5

I need to extract domain (four.five) from URL (one.two.three.four.five) in a Lua string variable.

I can't seem to find a function to do this in Lua.

EDIT:

By the time the URL gets to me, the http stuff has already been stripped off. So, some examples are:

a) safebrowsing.google.com 
b) i2.cdn.turner.com 
c) powerdns.13854.n7.nabble.com 

so my result should be:

a) google.com
b) turner.com
c) nabble.com
Yu Hao
  • 119,891
  • 44
  • 235
  • 294
Xi Vix
  • 1,381
  • 6
  • 24
  • 43
  • 1
    this is an old post, but perhaps this is a useful hint: keep in mind that there are domains, where the last two segments are not useful, for example in Great Britain, a lot of domais end in _.co.uk_ – P.J.Meisch Apr 09 '16 at 14:41

3 Answers3

7

This should work:

local url = "foo.bar.google.com"
local domain = url:match("[%w%.]*%.(%w+%.%w+)")
print(domain)       

Output:google.com

The pattern [%w%.]*%.(%w+%.%w+) looks for the content after the second dot . from the end.

Yu Hao
  • 119,891
  • 44
  • 235
  • 294
5
local url = "http://foo.bar.com/?query"
print(url:match('^%w+://([^/]+)')) -- foo.bar.com

This pattern '^%w+://([^/]+)' means: ^ from the beginning of the line, take %w+ one or more alphanumeric characters (this is the protocol), then ://, then [^/]+ 1 or more characters other than slash and return (capture) these characters as the result.

Paul Kulchenko
  • 25,884
  • 3
  • 38
  • 56
  • I need to start from the end moving from right to left since I don't know how long the url will be ... could be one.two.three or one.two.three.four or one.two.three.four.five In other languages I have done it by counting the periods from right to left and extracting the string starting with the second period from the right.

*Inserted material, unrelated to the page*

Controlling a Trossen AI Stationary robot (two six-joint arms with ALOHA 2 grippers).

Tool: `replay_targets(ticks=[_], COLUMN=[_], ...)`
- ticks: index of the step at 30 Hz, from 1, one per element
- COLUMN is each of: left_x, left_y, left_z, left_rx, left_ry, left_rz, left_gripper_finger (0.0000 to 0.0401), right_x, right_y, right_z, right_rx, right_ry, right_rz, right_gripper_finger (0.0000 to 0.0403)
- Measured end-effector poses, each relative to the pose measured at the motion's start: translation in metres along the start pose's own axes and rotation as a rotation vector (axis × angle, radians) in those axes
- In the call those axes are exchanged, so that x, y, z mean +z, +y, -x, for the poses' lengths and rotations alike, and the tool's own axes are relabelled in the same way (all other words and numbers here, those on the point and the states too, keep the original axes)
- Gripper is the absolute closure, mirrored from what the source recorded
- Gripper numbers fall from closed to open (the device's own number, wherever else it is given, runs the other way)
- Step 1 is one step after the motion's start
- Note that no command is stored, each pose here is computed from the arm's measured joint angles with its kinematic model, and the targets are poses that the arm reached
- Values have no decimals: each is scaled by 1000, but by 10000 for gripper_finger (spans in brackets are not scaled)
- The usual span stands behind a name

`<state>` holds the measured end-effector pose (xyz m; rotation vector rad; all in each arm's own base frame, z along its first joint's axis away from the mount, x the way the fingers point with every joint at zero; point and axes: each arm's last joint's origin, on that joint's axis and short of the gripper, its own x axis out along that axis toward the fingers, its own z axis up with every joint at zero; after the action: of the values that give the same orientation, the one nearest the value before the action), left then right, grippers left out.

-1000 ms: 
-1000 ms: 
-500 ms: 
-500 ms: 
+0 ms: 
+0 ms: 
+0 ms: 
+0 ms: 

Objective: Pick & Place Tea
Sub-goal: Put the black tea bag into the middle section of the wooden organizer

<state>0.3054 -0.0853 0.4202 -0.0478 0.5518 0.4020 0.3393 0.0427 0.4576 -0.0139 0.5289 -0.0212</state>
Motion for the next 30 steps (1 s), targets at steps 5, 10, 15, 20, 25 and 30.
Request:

I don't know how to do that in lua. – Xi Vix Sep 13 '13 at 01:12
  • 2
    provide an example of the URL (ideally several ones) you are trying to parse. – Paul Kulchenko Sep 13 '13 at 01:16
  • By the time the url gets to me, the http stuff has already been stripped off. So, some examples are: a) safebrowsing.google.com b) i2.cdn.turner.com c) powerdns.13854.n7.nabble.com ... so my result should be: a) google.com, b) turner.com, c) nabble.com – Xi Vix Sep 13 '13 at 01:32
0

Use Paul's answer to extract domain like 1.2.3.4.4.5

local url = "http://foo.bar.com/?query" local domain = url:match('^%w+://([^/]+)'))

and next use of of "split" methods to build array for parts

http://lua-users.org/wiki/SplitJoin

like

local arr = split(domain, '%.') --escaped point because it is part of "patterns"

Next you can use latest two: arr[#arr], arr[#arr-1]

Alex Zaharov
  • 69
  • 1
  • 3